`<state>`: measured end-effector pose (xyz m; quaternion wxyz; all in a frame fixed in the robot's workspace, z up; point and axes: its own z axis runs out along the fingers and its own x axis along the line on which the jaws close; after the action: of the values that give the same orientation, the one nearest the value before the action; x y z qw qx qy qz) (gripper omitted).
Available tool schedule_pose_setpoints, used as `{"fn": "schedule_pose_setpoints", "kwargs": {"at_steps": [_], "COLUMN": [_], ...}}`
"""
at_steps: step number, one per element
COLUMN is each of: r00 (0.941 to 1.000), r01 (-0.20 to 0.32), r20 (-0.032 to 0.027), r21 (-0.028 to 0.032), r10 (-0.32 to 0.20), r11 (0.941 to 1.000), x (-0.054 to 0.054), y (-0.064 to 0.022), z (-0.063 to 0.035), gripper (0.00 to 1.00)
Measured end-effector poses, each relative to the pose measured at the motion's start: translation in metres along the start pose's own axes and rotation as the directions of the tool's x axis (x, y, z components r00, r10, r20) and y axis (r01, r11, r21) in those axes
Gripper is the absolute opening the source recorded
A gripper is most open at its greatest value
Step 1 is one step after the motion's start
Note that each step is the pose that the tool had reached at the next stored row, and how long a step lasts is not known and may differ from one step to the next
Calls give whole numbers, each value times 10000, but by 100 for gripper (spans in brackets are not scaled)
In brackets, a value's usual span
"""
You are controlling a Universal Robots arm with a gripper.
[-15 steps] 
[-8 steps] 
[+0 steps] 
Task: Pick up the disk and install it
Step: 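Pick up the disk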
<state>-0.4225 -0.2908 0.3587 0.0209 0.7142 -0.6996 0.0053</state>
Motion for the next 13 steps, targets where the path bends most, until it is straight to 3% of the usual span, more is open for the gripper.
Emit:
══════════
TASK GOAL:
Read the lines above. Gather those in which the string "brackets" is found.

SOLUTION:
Calls give whole numbers, each value times 10000, but by 100 for gripper (spans in brackets are not scaled)
In brackets, a value's usual span

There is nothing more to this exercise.